Masculine Nature has been overcome by too much Feminine Nurture, and when that balance goes out of whack the end the result is what is on display in American Animals, a bitter malaise and ennui leading to a misguided angry ambition, which will only further frustrate the American Male because he is now ill-equipped to express his rage in healthy and cathartic ways.
For example, the real life events of American Animals take place in 2004, as the Iraq War raged half a world away. America lost that war because we are no longer the type of country that wins wars (we haven't won a war in over 70 years)…only the kind that talks loud enough to get ourselves into them.

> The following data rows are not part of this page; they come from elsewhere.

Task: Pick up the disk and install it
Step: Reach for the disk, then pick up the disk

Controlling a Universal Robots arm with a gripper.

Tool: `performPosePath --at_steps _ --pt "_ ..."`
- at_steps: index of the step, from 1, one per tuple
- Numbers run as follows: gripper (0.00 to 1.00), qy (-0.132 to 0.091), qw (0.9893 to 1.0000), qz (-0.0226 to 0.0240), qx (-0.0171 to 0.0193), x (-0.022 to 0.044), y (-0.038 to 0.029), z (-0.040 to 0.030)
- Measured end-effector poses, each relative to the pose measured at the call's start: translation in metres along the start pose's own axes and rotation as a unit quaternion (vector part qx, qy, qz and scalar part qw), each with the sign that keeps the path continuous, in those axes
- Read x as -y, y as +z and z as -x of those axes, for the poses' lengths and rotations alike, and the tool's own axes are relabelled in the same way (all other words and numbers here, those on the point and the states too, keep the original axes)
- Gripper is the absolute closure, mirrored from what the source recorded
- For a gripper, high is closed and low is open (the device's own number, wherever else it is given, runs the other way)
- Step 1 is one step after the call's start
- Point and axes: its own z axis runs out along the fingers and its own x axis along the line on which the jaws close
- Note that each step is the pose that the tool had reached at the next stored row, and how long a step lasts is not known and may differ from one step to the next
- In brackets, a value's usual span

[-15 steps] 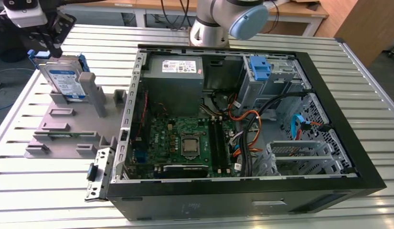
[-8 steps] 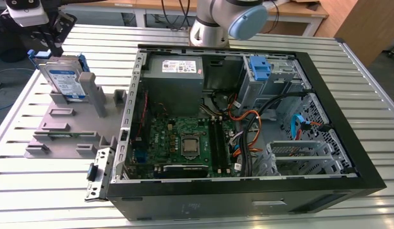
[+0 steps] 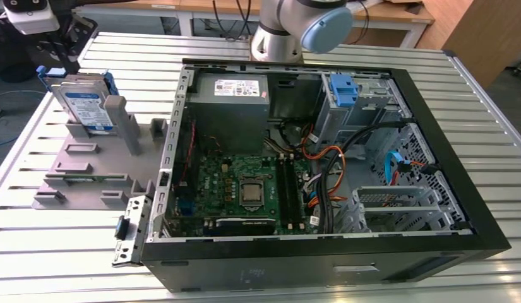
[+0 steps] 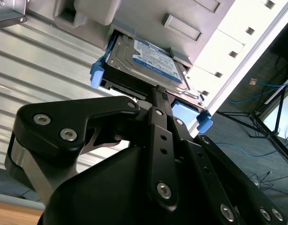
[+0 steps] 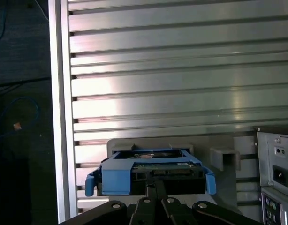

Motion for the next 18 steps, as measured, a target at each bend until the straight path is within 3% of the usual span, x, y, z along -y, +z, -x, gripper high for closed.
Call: performPosePath --at_steps 4,18 --pt "0.89 0.0 1.0 0.0 0.0 -0.0013 0.001 -0.0032" --pt "0.89 0.0 1.0 0.0 0.0 -0.0016 0.0 -0.0035"
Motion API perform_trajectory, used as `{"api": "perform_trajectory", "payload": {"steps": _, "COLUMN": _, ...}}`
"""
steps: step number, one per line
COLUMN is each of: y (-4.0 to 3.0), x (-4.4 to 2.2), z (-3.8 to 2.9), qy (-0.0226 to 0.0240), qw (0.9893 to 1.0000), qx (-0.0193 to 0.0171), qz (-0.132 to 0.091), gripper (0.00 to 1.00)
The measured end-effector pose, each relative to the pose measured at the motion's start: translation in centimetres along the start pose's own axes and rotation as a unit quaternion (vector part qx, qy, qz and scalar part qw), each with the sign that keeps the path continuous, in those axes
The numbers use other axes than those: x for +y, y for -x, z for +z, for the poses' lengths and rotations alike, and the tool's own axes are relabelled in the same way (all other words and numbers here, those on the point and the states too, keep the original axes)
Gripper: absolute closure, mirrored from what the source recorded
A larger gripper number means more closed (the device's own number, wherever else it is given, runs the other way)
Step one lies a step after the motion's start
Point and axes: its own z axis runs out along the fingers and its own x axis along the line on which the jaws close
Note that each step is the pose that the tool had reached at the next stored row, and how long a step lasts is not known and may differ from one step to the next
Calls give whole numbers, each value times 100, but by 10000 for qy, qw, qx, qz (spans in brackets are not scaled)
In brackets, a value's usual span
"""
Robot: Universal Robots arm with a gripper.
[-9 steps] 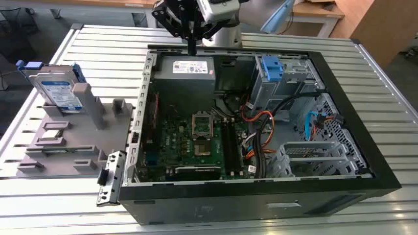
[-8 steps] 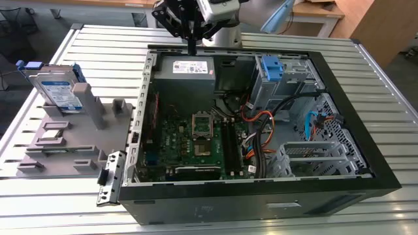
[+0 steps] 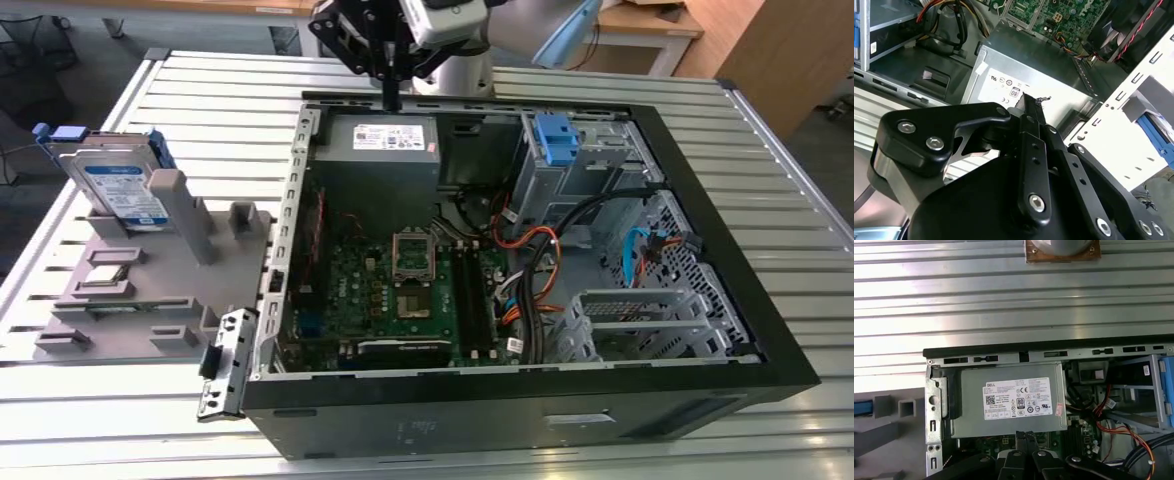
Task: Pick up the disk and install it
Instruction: 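Reach for the disk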
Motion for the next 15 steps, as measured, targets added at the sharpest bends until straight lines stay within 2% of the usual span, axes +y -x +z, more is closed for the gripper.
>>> {"api": "perform_trajectory", "payload": {"steps": 15, "y": -82, "x": -6, "z": -2, "qy": 0, "qw": 10000, "qx": 0, "qz": 0, "gripper": 89}}
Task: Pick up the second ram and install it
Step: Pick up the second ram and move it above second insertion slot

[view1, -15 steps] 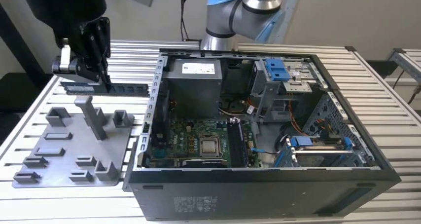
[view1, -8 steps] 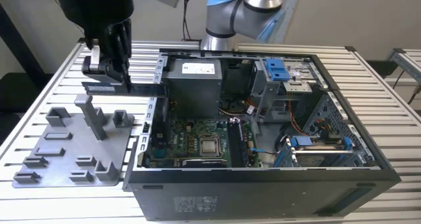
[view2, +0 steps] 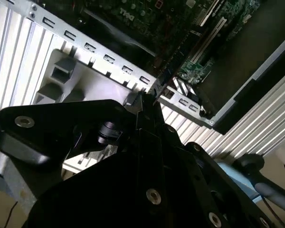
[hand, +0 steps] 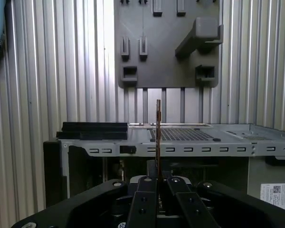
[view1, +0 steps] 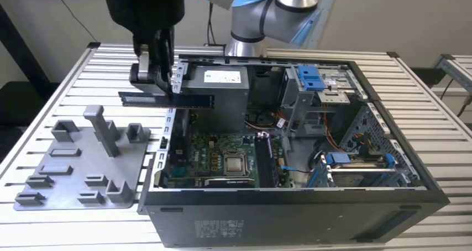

Lipka and Reinhard's motivation for the heist was the same thing that motivated men from Achilles to Chris Kyle over the centuries, they were ultimately searching for glory. Unlike Achilles and his ilk, Lipka and Reinhard also wanted a short cut to gaining wealth, which has become the new God of our age…and people think it will give meaning and purpose to their lives just like the old Judeo-Christian God gave meaning and purpose to people for two centuries.
Enlisting and fighting in Iraq would maybe get Lipka and Rienhard some barstool glory, or a "thank you for your service" from some narcissistic poseur, but it could also get them killed or maimed for absolutely nothing, and it sure as hell wouldn't get them rich. So Lipka and Reinhard took another route…which is a much more typically modern American route than seeking glory on the battlefield, they took the route of Wall Street and Washington, they became thieves. The fraud/conman/thief is the archetype that resonates in our collective psyche right now, which is why we have the president, the politics, the economy, the media and the country we do.
American Animals is fascinating for the themes it conjures and investigates, and although, like its characters, its artistic eyes are a bit bigger than its stomach, I found it to be a worthwhile cinematic endeavor. I thoroughly enjoyed American Animals and thought it was a very smart and insightful film, although never rising to the level of being a great one.
If you want to see an accurate diagnosis of what drives late stage empire America, with its rampant opioid addiction, suicides, militarism, fraudulent economy, crumbling institutions, and spiritual decrepitude and dis-ease…then check out American Animals. If you prefer to be like a frog in boiling water and be oblivious to the growing heat around you…you might enjoy Hearts Beat Loud a whole lot more.